===== Entries supplied
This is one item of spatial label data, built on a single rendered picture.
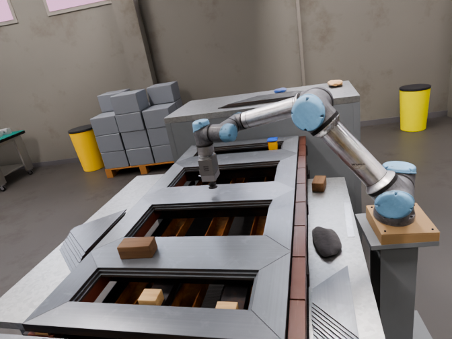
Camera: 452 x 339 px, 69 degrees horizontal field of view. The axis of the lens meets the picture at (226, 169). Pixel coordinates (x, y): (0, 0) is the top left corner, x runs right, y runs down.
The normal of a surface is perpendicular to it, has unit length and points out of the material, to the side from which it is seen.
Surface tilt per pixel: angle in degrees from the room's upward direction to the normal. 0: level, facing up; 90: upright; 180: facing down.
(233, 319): 0
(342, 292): 0
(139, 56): 90
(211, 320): 0
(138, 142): 90
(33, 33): 90
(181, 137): 90
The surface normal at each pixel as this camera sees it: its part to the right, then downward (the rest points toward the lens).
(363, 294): -0.16, -0.92
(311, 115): -0.55, 0.33
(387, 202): -0.37, 0.52
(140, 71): -0.11, 0.38
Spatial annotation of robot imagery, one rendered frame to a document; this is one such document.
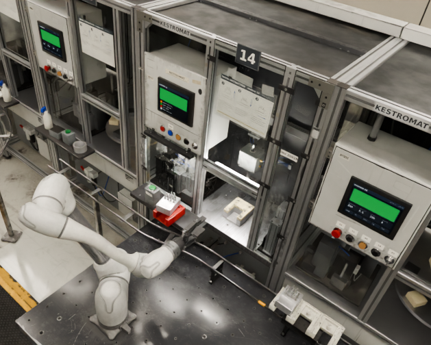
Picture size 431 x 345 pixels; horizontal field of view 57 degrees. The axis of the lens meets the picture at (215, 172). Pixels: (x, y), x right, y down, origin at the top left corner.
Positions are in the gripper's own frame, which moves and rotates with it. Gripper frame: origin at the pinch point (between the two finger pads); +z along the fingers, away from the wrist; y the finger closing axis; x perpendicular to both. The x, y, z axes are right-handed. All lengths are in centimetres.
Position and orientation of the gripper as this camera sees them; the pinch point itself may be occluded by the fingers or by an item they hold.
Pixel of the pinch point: (201, 225)
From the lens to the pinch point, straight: 213.2
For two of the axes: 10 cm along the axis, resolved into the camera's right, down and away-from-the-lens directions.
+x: -7.8, -4.5, 4.3
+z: 6.1, -4.5, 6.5
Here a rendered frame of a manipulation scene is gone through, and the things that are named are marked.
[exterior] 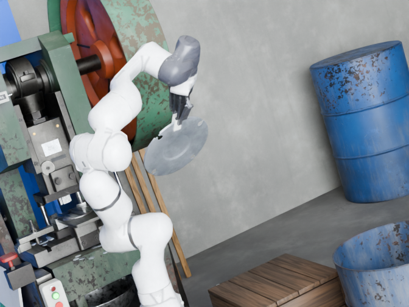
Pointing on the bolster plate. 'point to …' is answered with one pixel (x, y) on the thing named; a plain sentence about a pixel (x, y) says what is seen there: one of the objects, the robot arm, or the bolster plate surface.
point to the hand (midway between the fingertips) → (176, 122)
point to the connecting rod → (27, 88)
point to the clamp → (24, 244)
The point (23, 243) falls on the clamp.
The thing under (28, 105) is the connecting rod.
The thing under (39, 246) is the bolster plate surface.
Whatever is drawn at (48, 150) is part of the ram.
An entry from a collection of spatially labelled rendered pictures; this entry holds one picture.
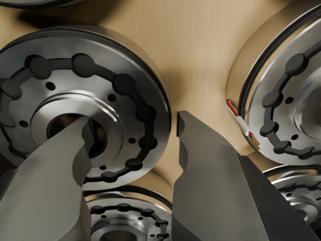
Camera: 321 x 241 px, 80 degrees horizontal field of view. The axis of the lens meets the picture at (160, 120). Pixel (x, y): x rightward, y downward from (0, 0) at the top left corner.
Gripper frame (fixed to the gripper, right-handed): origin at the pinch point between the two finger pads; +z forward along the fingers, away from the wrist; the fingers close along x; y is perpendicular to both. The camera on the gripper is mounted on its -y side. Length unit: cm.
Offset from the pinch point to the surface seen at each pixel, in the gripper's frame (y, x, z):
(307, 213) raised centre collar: 9.4, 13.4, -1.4
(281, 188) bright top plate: 6.9, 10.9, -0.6
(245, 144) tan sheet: 4.6, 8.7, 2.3
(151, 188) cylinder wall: 7.0, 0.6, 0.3
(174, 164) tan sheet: 6.5, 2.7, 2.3
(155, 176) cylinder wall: 7.3, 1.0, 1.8
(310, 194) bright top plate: 7.5, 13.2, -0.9
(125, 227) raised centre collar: 9.4, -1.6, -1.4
==========
**What you have to do**
The reply must consist solely of the lines from the one containing "(155, 176) cylinder wall: 7.3, 1.0, 1.8" through the last line of the data, reproduced exactly.

**Response below**
(155, 176) cylinder wall: 7.3, 1.0, 1.8
(310, 194) bright top plate: 7.5, 13.2, -0.9
(125, 227) raised centre collar: 9.4, -1.6, -1.4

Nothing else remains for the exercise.